» **Problem**:
Copy out each line of the listing below in which the string "white" occurs.

» **Input**:
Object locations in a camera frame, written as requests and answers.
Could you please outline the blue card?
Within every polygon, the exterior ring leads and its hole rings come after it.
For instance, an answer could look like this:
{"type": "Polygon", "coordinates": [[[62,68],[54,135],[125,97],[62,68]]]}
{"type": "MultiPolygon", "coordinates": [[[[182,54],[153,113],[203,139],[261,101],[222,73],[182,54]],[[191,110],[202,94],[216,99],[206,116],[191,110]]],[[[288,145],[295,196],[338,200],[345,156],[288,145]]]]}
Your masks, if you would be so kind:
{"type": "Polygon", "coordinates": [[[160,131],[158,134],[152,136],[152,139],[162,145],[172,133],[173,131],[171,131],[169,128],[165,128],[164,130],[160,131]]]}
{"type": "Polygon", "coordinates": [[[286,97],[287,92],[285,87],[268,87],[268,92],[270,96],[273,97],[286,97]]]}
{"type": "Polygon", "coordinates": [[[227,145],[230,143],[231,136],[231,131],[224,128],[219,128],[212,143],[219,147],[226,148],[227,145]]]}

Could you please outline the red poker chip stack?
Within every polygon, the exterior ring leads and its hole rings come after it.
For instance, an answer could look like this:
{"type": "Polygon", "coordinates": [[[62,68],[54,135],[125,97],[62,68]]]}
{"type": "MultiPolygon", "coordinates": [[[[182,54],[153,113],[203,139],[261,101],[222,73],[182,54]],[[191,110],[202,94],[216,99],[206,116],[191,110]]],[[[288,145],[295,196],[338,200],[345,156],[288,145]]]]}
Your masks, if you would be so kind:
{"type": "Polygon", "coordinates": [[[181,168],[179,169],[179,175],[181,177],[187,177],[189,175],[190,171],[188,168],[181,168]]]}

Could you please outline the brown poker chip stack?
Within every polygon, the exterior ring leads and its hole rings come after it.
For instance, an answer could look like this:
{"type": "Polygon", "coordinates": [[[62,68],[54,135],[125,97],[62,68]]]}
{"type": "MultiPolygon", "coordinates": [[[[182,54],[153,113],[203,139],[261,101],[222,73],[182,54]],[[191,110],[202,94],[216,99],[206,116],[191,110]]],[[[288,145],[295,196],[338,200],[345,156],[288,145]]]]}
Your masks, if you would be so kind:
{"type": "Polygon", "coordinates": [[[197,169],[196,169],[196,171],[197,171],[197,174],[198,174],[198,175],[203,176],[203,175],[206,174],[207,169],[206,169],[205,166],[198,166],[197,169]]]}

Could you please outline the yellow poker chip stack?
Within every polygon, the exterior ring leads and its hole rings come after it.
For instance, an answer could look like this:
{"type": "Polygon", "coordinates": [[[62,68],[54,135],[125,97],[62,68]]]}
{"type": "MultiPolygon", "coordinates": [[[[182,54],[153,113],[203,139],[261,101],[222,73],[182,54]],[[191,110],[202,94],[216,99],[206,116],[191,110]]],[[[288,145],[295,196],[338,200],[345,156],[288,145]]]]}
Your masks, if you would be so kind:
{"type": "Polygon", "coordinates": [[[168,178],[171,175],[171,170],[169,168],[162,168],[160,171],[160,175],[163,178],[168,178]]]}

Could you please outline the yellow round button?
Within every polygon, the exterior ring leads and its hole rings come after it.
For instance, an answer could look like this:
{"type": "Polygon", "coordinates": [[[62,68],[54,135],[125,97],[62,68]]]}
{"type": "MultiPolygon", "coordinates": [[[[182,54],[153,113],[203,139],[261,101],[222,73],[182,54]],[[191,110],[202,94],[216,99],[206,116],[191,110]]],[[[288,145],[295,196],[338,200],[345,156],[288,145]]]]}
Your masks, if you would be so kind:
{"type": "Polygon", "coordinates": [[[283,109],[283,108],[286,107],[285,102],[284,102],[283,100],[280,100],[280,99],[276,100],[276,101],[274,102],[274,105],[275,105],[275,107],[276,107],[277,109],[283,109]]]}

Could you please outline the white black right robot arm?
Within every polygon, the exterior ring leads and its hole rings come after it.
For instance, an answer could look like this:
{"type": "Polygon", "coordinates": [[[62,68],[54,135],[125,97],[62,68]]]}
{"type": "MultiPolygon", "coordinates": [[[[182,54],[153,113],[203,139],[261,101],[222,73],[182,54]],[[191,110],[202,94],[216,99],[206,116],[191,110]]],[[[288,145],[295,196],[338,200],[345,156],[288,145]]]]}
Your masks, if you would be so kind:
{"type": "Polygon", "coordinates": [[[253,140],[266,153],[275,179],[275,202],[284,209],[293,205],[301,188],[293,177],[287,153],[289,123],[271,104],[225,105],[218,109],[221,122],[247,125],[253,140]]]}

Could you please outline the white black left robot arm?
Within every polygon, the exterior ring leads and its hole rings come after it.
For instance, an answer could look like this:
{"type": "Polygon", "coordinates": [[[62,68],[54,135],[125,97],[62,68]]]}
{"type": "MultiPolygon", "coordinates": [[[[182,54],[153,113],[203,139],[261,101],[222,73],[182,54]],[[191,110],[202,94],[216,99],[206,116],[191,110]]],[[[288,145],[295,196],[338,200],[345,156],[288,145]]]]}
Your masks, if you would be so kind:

» **Reply to the exercise**:
Could you please outline the white black right robot arm?
Could you please outline the white black left robot arm?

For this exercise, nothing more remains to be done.